A saída, efetiva a 1 de maio, termina uma relação que começou em 1967, quando Abu Dhabi aderiu à OPEP. Os EAU são o terceiro maior produtor do grupo, atrás apenas da Arábia Saudita e do Iraque. A decisão chega num momento difícil, pois uma guerra envolvendo o Irão fechou o Estreito de Ormuz, um canal importante para o transporte de petróleo.
Os EAU justificaram a saída com razões estratégicas de longo prazo. Suhail Mohamed al-Mazrouei, Ministro da Energia e Infraestruturas, descreveu-a como uma decisão de política comum. A empresa estatal ADNOC pretende atingir uma capacidade de 5 milhões de barris por dia em 2027, meta que conflitua com o sistema de quotas da OPEP.
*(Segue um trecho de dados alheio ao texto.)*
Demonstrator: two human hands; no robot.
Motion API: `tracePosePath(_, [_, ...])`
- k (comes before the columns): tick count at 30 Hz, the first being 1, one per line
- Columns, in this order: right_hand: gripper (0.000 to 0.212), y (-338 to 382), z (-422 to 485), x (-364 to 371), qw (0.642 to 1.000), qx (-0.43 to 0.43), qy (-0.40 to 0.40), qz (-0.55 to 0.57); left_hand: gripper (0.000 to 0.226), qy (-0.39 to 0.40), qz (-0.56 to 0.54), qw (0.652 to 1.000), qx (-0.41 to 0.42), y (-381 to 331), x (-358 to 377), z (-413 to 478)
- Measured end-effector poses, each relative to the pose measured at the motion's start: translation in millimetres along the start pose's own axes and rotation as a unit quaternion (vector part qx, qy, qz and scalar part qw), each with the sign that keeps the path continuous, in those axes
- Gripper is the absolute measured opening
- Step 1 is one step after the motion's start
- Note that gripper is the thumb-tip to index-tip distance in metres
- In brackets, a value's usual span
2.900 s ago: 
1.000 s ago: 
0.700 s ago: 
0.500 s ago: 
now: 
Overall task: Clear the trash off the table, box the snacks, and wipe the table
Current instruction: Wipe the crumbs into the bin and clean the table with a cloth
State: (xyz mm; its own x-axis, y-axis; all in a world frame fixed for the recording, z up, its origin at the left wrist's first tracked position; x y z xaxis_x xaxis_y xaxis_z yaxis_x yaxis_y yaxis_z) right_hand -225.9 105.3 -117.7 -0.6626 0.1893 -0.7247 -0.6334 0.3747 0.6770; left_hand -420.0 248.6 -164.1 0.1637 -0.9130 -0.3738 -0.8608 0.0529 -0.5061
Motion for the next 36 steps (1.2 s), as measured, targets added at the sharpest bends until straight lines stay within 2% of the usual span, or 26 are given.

Para a OPEP, esta perda é significativa. Os EAU têm uma capacidade de 4,8 milhões de barris por dia. Os membros restantes incluem Argélia, República do Congo, Guiné Equatorial, Gabão, Irão, Iraque, Kuwait, Líbia, Nigéria, Arábia Saudita e Venezuela. Os EAU já prepararam uma economia para além do petróleo, com sectores não-petrolíferos a representarem 75% do PIB.